7 Cooking tips that avoid water wasting

Cooking tips

A few days back I went to a nearby farmer there I saw a poster on the wall of one of my favourite booths. The farmer had decided to let his famine struggles be known to his consumers by placing his recent water bills and an incomprehensible note of what he’s doing to reduce his water usage. I took this image, bought 3 grapefruits, and came back home.

Later next day morning, as I was putting water from my salad turned into the hand basin, the note from the farmer came to mind and it made me think: What can be some ways I can save water when I’m cooking? (Which isn’t the same as “when I’m in the kitchen,” because I would hope everyone knows how to operate a dishwasher only when it’s completely full.) What I mean is, while I’m actually washing, chopping, and cooking dinner, what can I do to save water? I sat down and made the note of all the things we can do while cooking in the kitchen.

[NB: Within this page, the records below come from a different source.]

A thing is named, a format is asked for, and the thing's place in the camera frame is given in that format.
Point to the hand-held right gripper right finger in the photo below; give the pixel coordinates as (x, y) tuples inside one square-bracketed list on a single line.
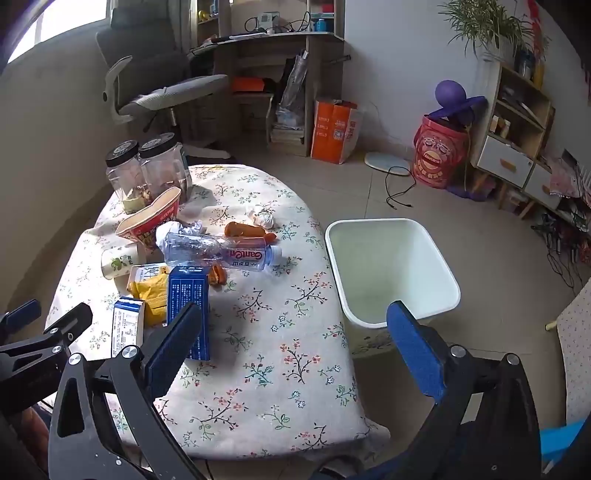
[(415, 355)]

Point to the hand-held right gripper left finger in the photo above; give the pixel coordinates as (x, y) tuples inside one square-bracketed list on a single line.
[(173, 350)]

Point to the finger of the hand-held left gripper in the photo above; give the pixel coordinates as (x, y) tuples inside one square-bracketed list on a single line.
[(69, 323), (21, 311)]

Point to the tall blue box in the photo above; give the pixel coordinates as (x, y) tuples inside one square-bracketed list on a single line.
[(189, 286)]

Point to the orange brown snack wrapper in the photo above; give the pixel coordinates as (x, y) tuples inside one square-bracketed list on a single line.
[(217, 274)]

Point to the white plastic bin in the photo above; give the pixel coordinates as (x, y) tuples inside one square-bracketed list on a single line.
[(388, 267)]

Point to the clear plastic bottle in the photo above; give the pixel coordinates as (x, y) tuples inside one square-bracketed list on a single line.
[(231, 254)]

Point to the red snack wrapper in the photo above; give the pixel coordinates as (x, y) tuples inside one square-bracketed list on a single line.
[(147, 221)]

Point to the small blue white box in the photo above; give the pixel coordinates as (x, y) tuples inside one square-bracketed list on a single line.
[(127, 323)]

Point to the yellow snack packet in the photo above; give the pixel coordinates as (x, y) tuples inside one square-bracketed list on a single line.
[(150, 295)]

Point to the small white paper cup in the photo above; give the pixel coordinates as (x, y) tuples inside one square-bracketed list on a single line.
[(117, 263)]

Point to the white carton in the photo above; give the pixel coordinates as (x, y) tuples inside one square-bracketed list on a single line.
[(145, 271)]

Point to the floral tablecloth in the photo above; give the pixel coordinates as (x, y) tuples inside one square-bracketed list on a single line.
[(277, 346)]

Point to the clear jar with black lid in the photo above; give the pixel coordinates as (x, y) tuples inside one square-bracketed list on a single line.
[(124, 180)]

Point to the crumpled tissue wrapper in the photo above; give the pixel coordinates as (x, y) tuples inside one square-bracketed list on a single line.
[(263, 217)]

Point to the floral cushioned chair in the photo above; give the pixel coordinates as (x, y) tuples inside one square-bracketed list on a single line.
[(577, 350)]

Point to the blue plastic item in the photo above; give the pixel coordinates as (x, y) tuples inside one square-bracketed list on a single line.
[(561, 443)]

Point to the purple cloth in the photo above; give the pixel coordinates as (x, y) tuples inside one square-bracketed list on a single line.
[(466, 191)]

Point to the clear plastic bag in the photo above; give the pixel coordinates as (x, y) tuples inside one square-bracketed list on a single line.
[(166, 170), (293, 87)]

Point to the white round disc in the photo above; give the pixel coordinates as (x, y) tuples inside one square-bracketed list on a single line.
[(383, 161)]

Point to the red gift bag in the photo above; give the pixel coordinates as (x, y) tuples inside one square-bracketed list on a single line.
[(438, 157)]

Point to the wooden cabinet with drawers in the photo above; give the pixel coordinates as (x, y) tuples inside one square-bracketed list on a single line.
[(503, 161)]

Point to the pink printed cloth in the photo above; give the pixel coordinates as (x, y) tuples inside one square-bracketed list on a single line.
[(568, 175)]

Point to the orange cardboard box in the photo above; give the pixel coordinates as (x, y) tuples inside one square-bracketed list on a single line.
[(330, 134)]

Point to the grey office chair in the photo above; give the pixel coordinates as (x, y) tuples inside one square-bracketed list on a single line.
[(175, 92)]

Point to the purple ball toy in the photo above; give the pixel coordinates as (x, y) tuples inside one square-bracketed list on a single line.
[(448, 92)]

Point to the orange cloth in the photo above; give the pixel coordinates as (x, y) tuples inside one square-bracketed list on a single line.
[(247, 84)]

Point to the wooden desk with shelves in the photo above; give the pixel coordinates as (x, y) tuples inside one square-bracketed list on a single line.
[(318, 60)]

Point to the green potted plant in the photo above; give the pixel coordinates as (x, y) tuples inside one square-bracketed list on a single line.
[(480, 23)]

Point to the red paper wall decoration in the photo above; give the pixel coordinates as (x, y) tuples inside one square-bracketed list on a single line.
[(535, 14)]

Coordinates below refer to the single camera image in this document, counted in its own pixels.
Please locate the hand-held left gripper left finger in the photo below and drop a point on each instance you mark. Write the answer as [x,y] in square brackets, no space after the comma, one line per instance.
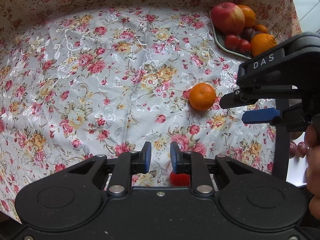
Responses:
[148,157]

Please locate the floral tablecloth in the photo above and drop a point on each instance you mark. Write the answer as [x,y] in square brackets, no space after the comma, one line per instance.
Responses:
[100,80]

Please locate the white box with dark rim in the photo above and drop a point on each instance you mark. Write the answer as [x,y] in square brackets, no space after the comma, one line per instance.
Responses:
[281,142]

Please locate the knobbed orange with stem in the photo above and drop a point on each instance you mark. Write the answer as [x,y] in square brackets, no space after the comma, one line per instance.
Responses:
[262,44]

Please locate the red yellow apple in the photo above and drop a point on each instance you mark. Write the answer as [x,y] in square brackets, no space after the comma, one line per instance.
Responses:
[227,17]

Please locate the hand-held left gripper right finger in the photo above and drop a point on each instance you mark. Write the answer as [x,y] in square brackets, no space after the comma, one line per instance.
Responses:
[174,158]

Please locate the pale green tray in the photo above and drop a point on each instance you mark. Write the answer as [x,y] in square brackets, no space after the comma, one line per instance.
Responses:
[217,38]

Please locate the person's right hand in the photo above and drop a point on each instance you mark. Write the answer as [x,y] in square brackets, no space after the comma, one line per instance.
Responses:
[315,160]

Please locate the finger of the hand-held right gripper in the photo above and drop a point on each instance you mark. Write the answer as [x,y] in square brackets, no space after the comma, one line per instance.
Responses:
[232,100]
[260,115]

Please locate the large round orange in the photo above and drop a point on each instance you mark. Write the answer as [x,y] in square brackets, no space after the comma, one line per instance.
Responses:
[249,15]

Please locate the small mandarin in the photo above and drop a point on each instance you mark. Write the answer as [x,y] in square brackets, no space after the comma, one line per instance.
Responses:
[202,96]
[261,28]

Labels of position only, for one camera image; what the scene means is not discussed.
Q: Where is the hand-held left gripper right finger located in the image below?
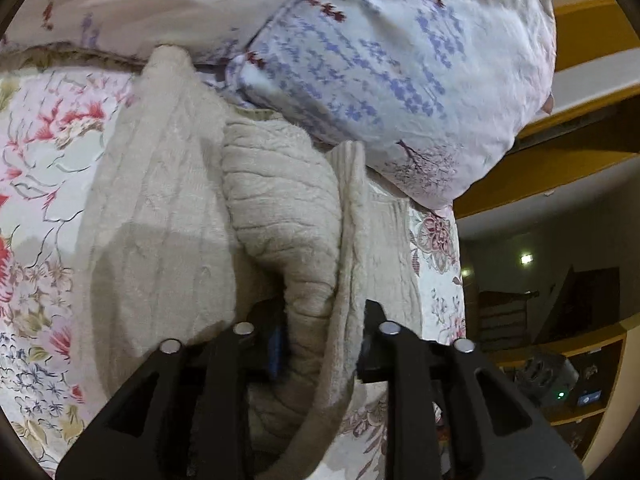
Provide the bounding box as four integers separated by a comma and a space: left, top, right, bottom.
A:
357, 300, 586, 480

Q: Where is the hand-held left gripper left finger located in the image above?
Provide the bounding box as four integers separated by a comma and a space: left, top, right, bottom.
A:
55, 300, 289, 480

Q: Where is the beige cable-knit sweater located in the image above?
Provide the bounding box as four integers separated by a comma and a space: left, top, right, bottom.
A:
75, 45, 426, 480

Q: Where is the dark wooden furniture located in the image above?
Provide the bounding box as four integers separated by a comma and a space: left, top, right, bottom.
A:
477, 266, 593, 352

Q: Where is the dark device with green light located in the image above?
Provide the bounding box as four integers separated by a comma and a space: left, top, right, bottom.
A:
512, 354, 582, 407

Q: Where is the yellow wooden shelf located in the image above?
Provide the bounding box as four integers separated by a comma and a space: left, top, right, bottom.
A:
487, 330, 629, 428

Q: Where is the yellow wooden cabinet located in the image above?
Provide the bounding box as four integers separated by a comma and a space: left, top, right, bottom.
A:
452, 0, 640, 221

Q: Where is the blue floral pillow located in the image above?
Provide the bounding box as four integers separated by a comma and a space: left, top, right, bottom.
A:
225, 0, 558, 211

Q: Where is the floral bed sheet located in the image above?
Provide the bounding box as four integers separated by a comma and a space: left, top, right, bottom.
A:
0, 67, 468, 480

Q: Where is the pink floral pillow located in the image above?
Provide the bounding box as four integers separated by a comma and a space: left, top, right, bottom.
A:
0, 0, 321, 63

Here are few points according to me can help you to save water in the kitchen while cooking washing and chopping.

1. You can steam vegetables rather than boiling.

Smiling housewife cooking potatoes with electric steamer Free Photo

While steaming only an inch of water is used, rather than a half a litre or one, and it is generally healthier too. In our kitchen, we like this steamer because it’s cheap, takes up very little space, and is tough enough to last a few years even in our small kitchen.

2. Use a bowl instead of a colander.

Woman straining boiled pasta in the colander Free Photo

Since a bowl is only so big, using one automatically limits the amount of water you run. Put the vegetables around in the bowl and pull them out—you can rinse a few more things in the same water if it’s not too dirty and you’re carefree about cross-contamination (cooking solves that issue).

3. Reuse the water.

Close-up of a person boiling rigatoni pasta in the saucepan over the electric stove Free Photo

You can save that water you used to wash the vegetables (or boil your pasta) and use it to water your plants and bonsais. (Drain it to eradicate any floating food bits that might decay or attract rodents.)

4. Peel the dirt away

Crop person cleaning asparagus Free Photo

Now whenever you are rinsing vegetables like carrots or potatoes, grab the vegetable peeler in its place. It’s a speedy and easy way to clean off the dirt without turning on the tap.

5. Defrost in the fridge.

When frozen food is put under running water it helps them defrost quickly, but on another hand, it consumes a lot of water. What we can do we can plan ahead and put frozen food in the refrigerator the day before you need it. Your food will defrost slowly and safely without using a drop from the tap.

6. One-pot meals.

Chopsticks in bowl with rice Free Photo

It is easy to cook and clean if you are cooking in this new one-pot. It is easier to cook it all together. This will help you to save water for cooking as well as when you are washing the dishes.

7. Soak the small stuff.

While cooking in Kitchen, we have a vessel that we put all our silverware and small utensils into to soak all day. By doing this, all those tools are almost clean (with no rinsing needed) by the time we put them in the dishwasher. There are no brittle neglected utensils to scrub later, and we’re not pulling peanut butter–coated spoons out of the dishwasher when it’s done the washing. And when you’re done soaking, you can dump the water in the toilet to force flush, saving you another gallon or so.

If you have some more robust ideas to save water in the kitchen you can add to this.